La Semana Santa está a la vuelta de la esquina, y como no podía ser de otra forma, una de mis partes favoritas de esta son sus dulces tradicionales. Torrijas, buñuelos, rosquillas, pestiños... Todo un manjar para nuestro paladar. Es imposible resistirse a ellos, para qué mentirnos. 
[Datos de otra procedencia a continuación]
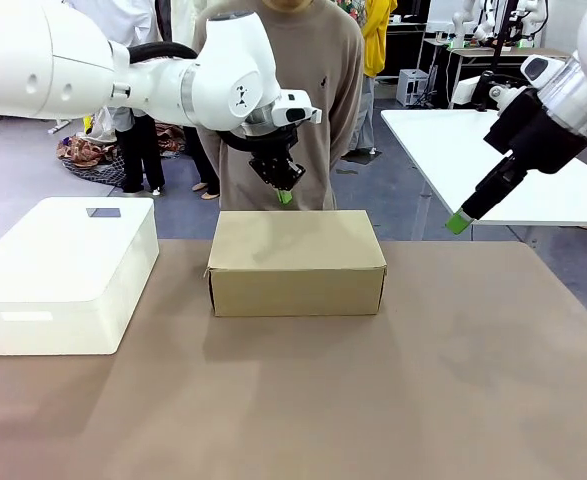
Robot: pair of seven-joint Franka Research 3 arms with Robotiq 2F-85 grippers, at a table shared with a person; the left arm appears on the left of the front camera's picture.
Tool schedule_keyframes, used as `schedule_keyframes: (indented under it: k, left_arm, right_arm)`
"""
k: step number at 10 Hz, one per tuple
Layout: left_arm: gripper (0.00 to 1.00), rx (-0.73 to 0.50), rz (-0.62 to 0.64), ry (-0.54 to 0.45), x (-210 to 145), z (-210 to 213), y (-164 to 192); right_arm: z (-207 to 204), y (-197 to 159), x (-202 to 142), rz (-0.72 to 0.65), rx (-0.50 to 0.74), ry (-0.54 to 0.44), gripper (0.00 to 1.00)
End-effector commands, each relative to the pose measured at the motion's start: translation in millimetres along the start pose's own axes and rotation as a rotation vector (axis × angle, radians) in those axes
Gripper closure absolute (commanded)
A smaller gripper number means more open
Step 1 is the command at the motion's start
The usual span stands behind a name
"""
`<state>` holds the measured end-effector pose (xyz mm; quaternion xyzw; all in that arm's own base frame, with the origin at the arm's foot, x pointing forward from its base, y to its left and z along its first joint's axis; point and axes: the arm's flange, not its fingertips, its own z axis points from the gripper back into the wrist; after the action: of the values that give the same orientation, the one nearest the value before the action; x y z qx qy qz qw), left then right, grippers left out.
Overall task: Pack the shoes into the box.
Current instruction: Press down on the lid of the Shoes Box.
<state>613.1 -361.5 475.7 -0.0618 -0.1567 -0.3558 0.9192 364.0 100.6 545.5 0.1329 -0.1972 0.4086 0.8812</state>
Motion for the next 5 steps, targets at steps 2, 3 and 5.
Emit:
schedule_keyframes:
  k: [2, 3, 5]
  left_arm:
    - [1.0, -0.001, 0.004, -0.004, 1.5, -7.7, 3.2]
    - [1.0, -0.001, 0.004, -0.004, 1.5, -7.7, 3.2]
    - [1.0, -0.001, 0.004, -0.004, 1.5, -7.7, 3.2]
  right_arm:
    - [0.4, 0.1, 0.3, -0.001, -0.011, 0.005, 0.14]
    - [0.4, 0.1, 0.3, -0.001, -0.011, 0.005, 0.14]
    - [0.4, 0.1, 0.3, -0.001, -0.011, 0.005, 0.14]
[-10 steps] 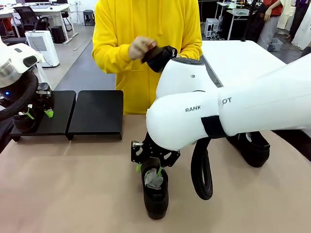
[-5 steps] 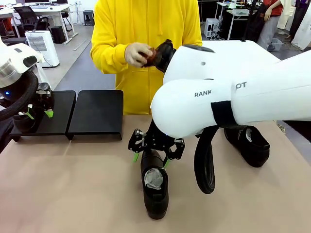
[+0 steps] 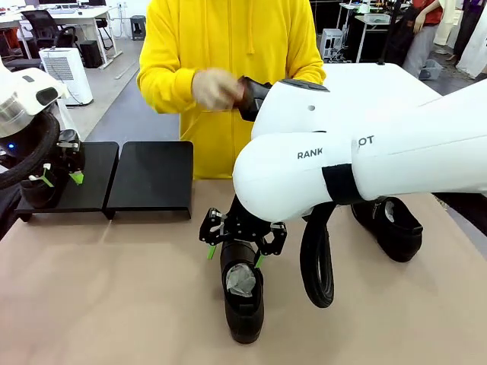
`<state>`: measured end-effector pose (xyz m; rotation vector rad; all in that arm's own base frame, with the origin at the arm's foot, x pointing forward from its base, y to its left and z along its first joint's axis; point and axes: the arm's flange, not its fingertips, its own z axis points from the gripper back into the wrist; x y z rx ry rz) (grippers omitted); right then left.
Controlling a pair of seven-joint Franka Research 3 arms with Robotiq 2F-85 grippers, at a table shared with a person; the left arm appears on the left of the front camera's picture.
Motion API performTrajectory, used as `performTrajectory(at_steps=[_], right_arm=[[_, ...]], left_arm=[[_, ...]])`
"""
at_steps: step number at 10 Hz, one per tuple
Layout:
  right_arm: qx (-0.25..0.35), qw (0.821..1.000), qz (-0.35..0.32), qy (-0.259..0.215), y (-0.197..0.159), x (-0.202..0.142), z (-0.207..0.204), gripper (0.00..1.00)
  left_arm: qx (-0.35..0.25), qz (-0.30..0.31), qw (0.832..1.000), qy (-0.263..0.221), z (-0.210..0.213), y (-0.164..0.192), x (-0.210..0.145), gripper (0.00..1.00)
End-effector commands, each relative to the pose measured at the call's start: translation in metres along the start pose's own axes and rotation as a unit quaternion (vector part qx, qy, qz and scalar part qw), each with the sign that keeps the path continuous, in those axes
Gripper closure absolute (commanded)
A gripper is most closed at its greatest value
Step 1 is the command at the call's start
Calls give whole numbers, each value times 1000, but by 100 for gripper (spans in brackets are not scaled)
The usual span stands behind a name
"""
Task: Organize the shoes by placing them on the stand.
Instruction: Place the Shoe from the middle of the table onto the Shoes Stand.
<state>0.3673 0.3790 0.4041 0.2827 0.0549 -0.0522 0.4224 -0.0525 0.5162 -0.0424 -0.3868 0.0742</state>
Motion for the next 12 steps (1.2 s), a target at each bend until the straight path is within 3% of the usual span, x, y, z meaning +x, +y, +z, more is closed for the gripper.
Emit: performTrajectory(at_steps=[1, 4, 5, 7, 10, 12], right_arm=[[0, 1000, 3, -11, 3, 0, 1, 0], [-14, 1000, 4, -16, -13, -3, 14, 0], [-21, 997, -45, -57, -45, 6, 41, 0], [-1, 981, -166, -98, -110, 28, 76, 0], [29, 957, -272, -97, -173, 49, 76, 0], [37, 940, -323, -108, -194, 47, 78, 0]], left_arm=[[-1, -2, 1000, -1, 1, 1, 1, 47], [0, 0, 1000, 0, 0, 0, 0, 47], [-39, -39, 998, -12, 1, -25, -33, 47], [-78, -66, 995, 12, 6, -62, -93, 47], [-72, 12, 996, 50, 29, -102, -157, 47], [-91, 41, 990, 98, 34, -128, -172, 47]])
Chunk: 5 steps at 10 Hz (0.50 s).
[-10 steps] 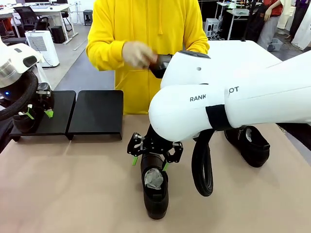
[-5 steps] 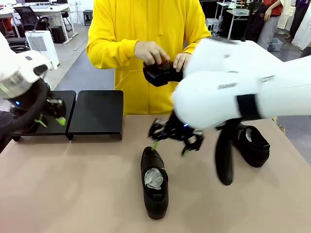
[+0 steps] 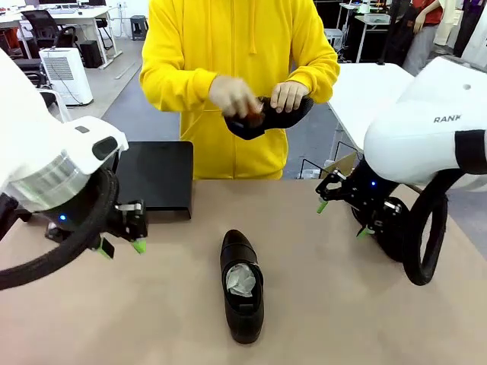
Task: Organize the shoes by placing them on the stand.
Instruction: Place the Shoe from the middle of the table onto the Shoes Stand.
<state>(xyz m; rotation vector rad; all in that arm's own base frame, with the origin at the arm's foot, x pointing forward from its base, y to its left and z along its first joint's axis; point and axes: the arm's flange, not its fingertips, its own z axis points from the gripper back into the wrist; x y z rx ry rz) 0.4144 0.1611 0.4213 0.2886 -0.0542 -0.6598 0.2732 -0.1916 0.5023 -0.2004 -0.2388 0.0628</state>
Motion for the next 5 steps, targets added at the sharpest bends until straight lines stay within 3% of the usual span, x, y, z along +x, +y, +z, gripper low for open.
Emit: performTrajectory(at_steps=[1, 2, 4, 5], right_arm=[[-1, 1000, 30, -1, 8, -4, 5, 0], [-1, 1000, 30, -1, 8, -4, 5, 0], [-1, 1000, 30, -1, 8, -4, 5, 0], [-1, 1000, 30, -1, 8, -4, 5, 0]], left_arm=[[-19, 31, 999, 21, -11, -14, -24, 47], [2, 41, 998, 40, -19, -27, -34, 47], [-13, 27, 996, 84, -40, -55, -50, 47], [-15, 19, 996, 85, -51, -67, -55, 47]])
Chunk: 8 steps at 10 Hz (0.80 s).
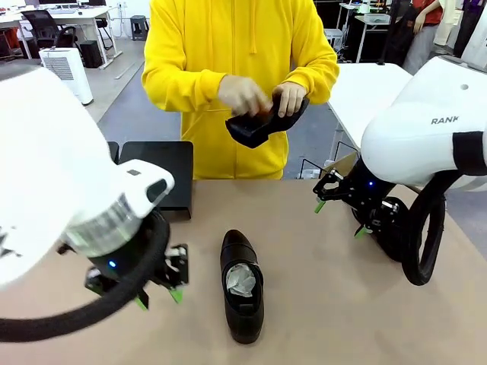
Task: Organize the shoes by placing them on the stand.
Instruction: Place the Shoe from the middle of the table onto the Shoes Stand.
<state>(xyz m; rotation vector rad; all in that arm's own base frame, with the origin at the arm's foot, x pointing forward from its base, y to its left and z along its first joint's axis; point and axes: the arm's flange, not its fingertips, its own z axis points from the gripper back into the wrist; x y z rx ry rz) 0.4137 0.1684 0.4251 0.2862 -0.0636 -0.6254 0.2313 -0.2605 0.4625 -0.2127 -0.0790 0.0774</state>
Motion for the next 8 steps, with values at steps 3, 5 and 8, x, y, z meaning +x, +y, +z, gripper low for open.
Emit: performTrajectory(at_steps=[3, 5, 8], right_arm=[[-1, 1000, 12, 2, 2, 1, 3, 0], [-1, 1000, 12, 2, 2, 1, 3, 0], [-1, 1000, 12, 2, 2, 1, 3, 0]], left_arm=[[-32, -24, 999, -8, -50, -37, 19, 47], [-40, -52, 998, -2, -63, -45, 35, 47], [-27, -73, 997, 10, -84, -60, 47, 47]])
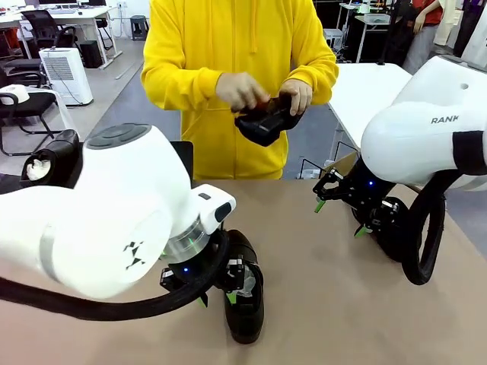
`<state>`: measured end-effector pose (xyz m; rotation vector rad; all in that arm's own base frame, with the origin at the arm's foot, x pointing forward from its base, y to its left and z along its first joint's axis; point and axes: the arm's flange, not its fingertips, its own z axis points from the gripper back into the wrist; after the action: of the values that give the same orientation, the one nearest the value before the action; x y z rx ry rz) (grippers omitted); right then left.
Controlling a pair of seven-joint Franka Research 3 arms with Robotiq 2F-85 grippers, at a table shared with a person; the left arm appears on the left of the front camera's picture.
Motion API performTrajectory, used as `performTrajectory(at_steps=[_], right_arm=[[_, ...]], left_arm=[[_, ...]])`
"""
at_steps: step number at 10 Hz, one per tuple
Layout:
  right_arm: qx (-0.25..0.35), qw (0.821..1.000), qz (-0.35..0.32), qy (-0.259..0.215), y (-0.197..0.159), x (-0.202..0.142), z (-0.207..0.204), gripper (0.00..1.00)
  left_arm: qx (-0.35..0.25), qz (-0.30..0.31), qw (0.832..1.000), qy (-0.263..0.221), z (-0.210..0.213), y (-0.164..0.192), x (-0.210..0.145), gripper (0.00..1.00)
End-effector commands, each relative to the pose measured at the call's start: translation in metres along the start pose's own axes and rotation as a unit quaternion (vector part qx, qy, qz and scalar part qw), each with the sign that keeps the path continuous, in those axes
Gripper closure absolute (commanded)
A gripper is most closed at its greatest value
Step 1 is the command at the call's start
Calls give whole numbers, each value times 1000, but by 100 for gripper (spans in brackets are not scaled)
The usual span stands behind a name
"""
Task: Organize the shoes by placing them on the stand.
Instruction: Place the Shoe from the middle of the table onto the Shoes Stand.
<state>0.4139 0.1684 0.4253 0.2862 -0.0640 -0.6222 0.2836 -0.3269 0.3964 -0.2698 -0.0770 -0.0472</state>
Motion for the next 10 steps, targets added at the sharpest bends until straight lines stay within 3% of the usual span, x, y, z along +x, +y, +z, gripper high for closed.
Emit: performTrajectory(at_steps=[1, 6, 10], right_arm=[[-1, 1000, 11, 2, 2, 1, 3, 0], [-1, 1000, 11, 2, 2, 1, 3, 0], [-1, 1000, 11, 2, 2, 1, 3, 0]], left_arm=[[9, -15, 1000, 0, -5, -10, 9, 47], [46, 22, 999, -18, -36, -14, 29, 47], [61, 31, 998, 9, -54, -8, 35, 47]])
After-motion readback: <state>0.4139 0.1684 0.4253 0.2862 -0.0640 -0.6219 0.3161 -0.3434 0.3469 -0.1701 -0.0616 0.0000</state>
Y que hay más especial que platos típicos de una época del año. Esperar ese momento para probar de nuevo su sabor es una de las partes más especiales de esta clase de recetas. Su tradición e historia nos transporta hasta los orígenes de la Cuaresma y momentos donde estos platos han sido especiales.

En específico, guardo con tremendo cariño esos largos viajes en coche hacia mi pueblo durante las vacaciones de Semana Santa acompañados siempre de una parada para probar las torrijas y la leche frita (favoritísimas de mi hermano), tan características de la temporada. ¡Uno de los momentos más esperados del año! En la gastronomía es donde también guardamos miles de recuerdos inmemoriales junto con las personas más importantes de nuestra vida. 

Como se acerca la fecha y no podemos superar marzo sin probar los dulces, hoy te explicamos la receta de la tradicional leche fría para que la disfrutes con tus seres queridos. Esta es ideal como postre después de una buena comida. Se prepara con harina cocina con leche y azúcar, y espolvoreada al final  con canela. ¡Toda una delicia! Si quieres aprender cómo hacerla, ahí van unos simples pasos. ¡Toma nota!

Leche frita

Leche frita para Semana Santa. 

RBA

RECETA DE LA LECHE FRITA

¿Te gusta el dulce? Este postre entonces te encantará. Solo necesitarás 30 minutos para prepararla.  

Ingredientes para 4 personas

  • 150g de azúcar
  • 600 ml de leche 
  • 100g de maicena 
  • Cáscara de naranja
  • Cáscara de limón
  • 1 cucharada de canela molida
  • 1 huevo
  • 1 rama de canela
  • 50g de harina
  • Aceite de oliva

Paso a paso

1. Prepara la naranja y el limón. Lava su corteza y ponlas en un cazo junto con la rama de canela. Vierte la mitad de la leche y hiérvela a fuego suave durante 5 minutos

2. Disuelve la maicena con el resto de la leche y añádele el azúcar. Vierte la mezcla en el cazo con la leche caliente y cuécelo durante 8 minutos a fuego suave. 

3. Recubre una fuente cuadrada con aceite y vierte la mezla. Déjala enfriar y guárdala durante 4 horas en la nevera para que enfríe y se endurezca. 

4. Una vez fría, vuélcala sobre una tabla y córtala en cuadrados. Calienta aceite en una sartén honda. 

5. Reboza los cuadrados en harina y luego por huevo batido. Fríelos en el aceite previamente caliente por tandas. Tienen que dorarse por los dos lados. Escúrrelos en papel absorvente y decora con canela molida y el azúcar restante. 

6. Disfruta de este postre de Semana Santa tradicional con tus seres queridos para merendar, desayunar o como postre. ¡Tú escoges! Ahora bien, la decisión es tuya sobre con qué combinar el dulce; chocolate, café o té, e incluso, como postre después de tomarte una buena sangría de vino, también tradicional de la época.